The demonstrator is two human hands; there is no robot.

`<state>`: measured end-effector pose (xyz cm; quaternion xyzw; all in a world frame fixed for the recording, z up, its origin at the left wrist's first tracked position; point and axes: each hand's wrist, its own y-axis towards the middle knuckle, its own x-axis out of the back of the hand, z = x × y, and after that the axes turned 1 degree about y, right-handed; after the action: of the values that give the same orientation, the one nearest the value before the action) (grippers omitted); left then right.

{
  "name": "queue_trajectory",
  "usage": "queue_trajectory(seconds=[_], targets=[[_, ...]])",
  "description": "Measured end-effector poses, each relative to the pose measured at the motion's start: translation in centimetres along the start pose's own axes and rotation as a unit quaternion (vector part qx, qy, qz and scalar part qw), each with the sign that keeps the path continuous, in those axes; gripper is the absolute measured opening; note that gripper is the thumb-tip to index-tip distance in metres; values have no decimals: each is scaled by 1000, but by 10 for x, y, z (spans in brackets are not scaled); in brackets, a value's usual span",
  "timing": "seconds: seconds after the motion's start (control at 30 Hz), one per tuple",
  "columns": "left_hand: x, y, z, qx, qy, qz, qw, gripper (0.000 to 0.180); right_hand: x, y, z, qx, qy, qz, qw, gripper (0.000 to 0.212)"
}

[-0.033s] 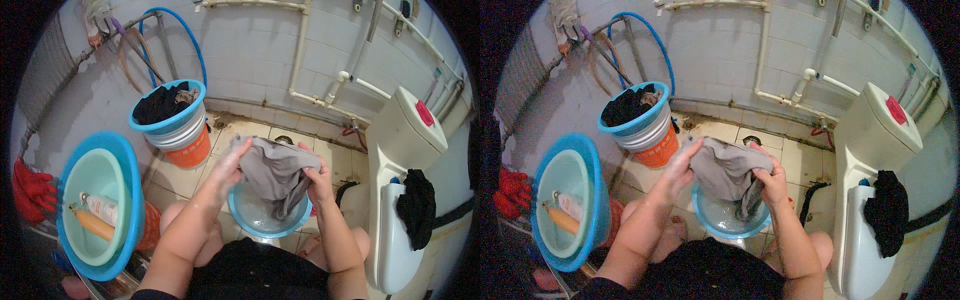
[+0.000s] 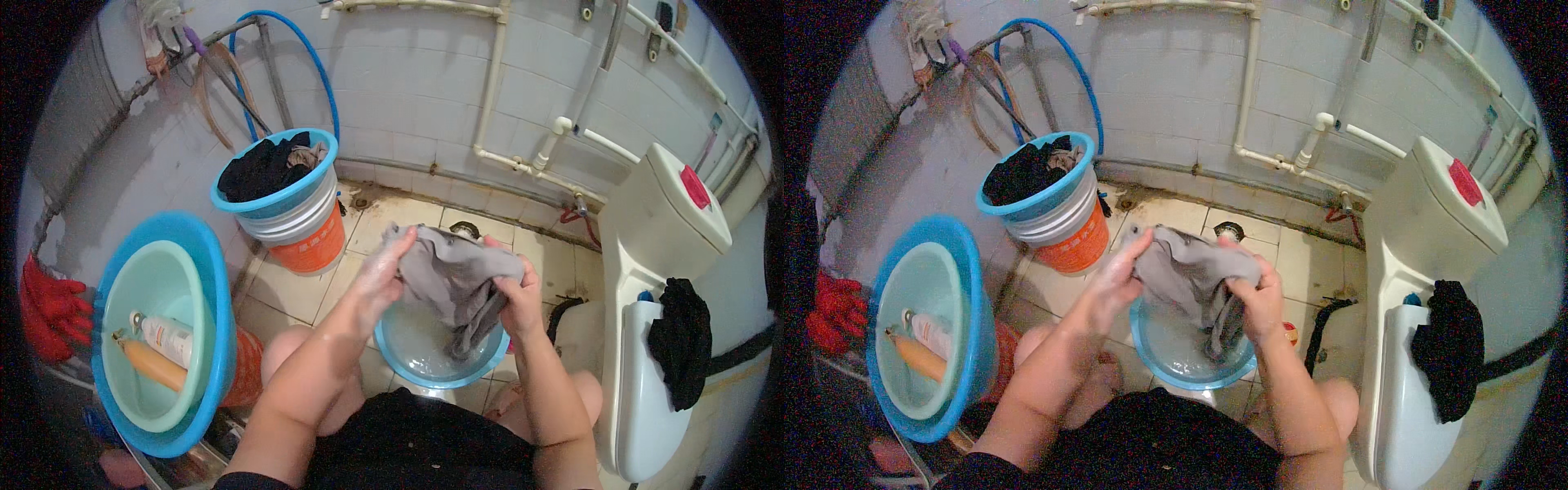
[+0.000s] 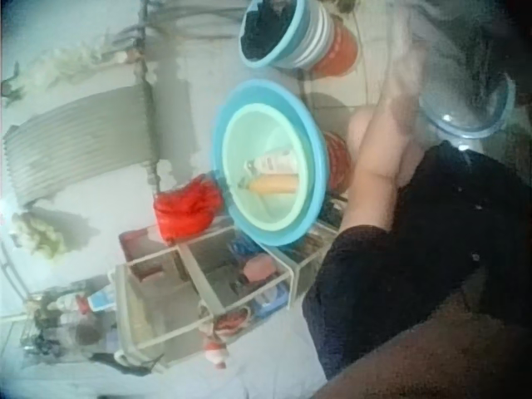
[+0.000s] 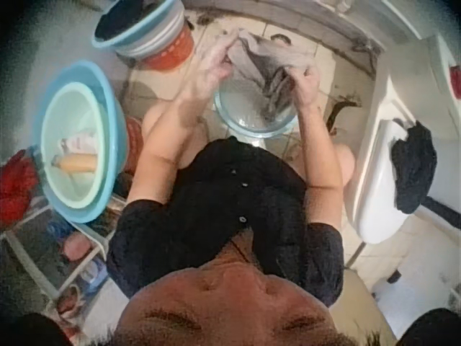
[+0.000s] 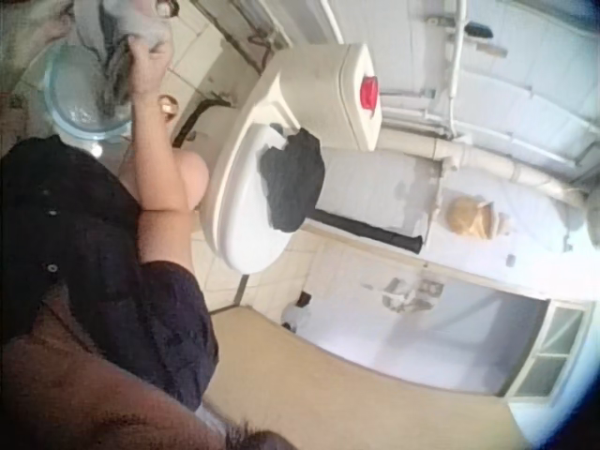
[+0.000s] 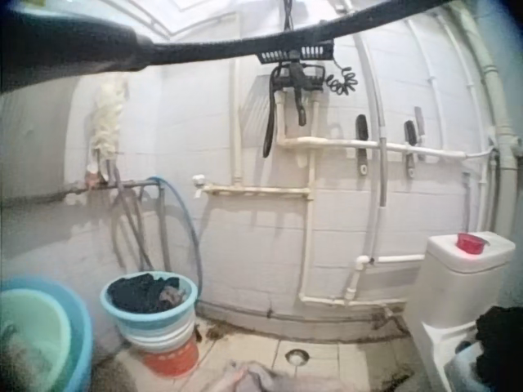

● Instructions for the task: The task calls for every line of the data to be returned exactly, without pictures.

● Answer for this exercise:
The demonstrator is two human hands; there is no robot.

`<state>`: measured end-effector pose (xyz cm; quaternion xyzw; all in a world frame fixed for the recording, z up, its origin at the left wrist's first tracked position; point and axes: each hand's wrist, its own y-axis towards the middle knuckle, its own x-axis out of the back of the hand, z = x × y, and after that the axes turned 1 degree about y, right-handed; after the action: of the values that give the same orientation, the one nearest the value before the action) (grippers omitted); left then right.

{
  "name": "queue_trajectory",
  "usage": "queue_trajectory(seconds=[_], targets=[[_, ...]])",
  "description": "Measured end-effector poses, each relative to the pose measured at the motion's start: translation in centimetres along the start pose's own axes and rotation as a unit quaternion (vector part qx, qy, qz and scalar part qw), each with the sign that keeps the path continuous, in those axes; gripper is the absolute measured opening; note that gripper is the thumb-tip to index-tip distance in metres; values have no decimals: each is scaled by 1000, but by 10 for x, y, z (spans in brackets are not scaled); in brackets, a value's usual span",
  "timing": "seconds: seconds after the motion's start (control at 30 Hz), one per tuple",
  "columns": "left_hand: x, y, z, qx, qy, qz, qw, gripper (0.000 to 0.180); right_hand: x, y, z, qx, qy, qz, qw, gripper (0.000 to 0.212)"
}

[-0.033s] 
[+0.000s] 
[+0.000s] 
[+0.000s] 
[+0.000s] 
[+0.000s] 

The required output is now complete.